**TASK TO CARRY OUT**
Every line in the listing below from the one with "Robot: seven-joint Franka" through the one with "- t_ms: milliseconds" is to be reproduced exactly, both ends included; leave out the rest.

━━ DATA BELOW

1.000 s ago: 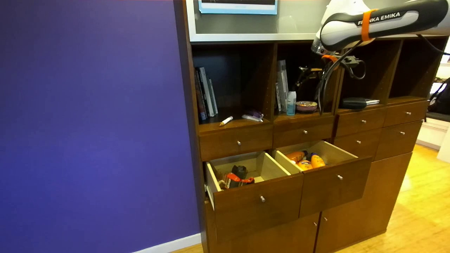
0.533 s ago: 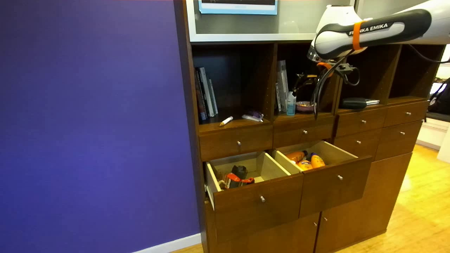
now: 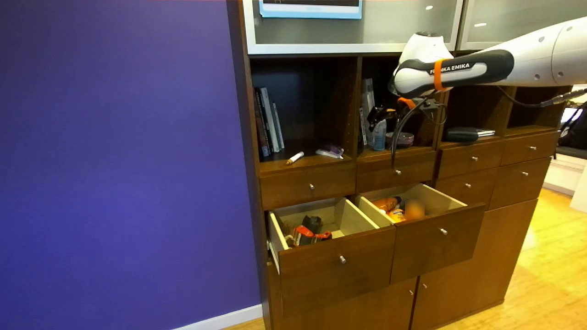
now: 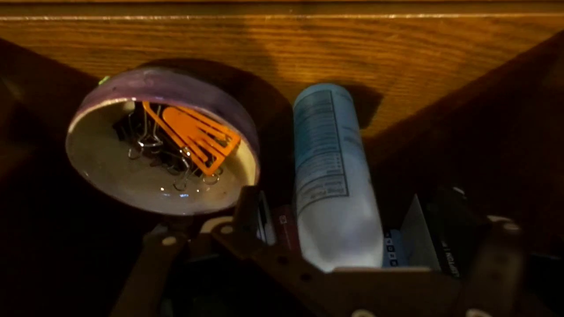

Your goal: Put the white and blue bottle on the right side of the open drawer.

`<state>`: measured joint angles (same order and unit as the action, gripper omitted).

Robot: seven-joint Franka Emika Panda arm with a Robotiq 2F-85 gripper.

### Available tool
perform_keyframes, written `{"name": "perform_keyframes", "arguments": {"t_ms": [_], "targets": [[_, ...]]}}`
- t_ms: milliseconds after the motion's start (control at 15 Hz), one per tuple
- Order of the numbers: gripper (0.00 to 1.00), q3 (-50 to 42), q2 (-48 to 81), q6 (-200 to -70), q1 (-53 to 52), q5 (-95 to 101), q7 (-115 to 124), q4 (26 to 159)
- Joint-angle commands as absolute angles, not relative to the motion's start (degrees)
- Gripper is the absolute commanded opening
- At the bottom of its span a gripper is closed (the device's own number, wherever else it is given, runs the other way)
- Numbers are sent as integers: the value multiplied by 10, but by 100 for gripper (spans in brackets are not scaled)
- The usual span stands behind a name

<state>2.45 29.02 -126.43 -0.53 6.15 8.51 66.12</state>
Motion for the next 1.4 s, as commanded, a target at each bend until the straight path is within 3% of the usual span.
{"name": "perform_keyframes", "arguments": {"t_ms": [0, 133, 200, 267, 800, 1333], "targets": [[100, 30, 330, -1282, 2, 52, 67, 603], [100, 31, 341, -1285, 4, 50, 66, 588], [75, 30, 345, -1282, 5, 52, 68, 582], [74, 31, 348, -1280, 5, 51, 67, 576], [17, 33, 354, -1238, 6, 47, 69, 555], [9, 49, 284, -1189, 13, 21, 71, 617]]}}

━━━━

**THE COMPLETED TASK**
Robot: seven-joint Franka Emika Panda arm with a Robotiq 2F-85 gripper.

### Available tool
perform_keyframes, written `{"name": "perform_keyframes", "arguments": {"t_ms": [_], "targets": [[_, ...]]}}`
- t_ms: milliseconds after the motion's start (control at 15 Hz), one per tuple

Nothing else is required for this exercise.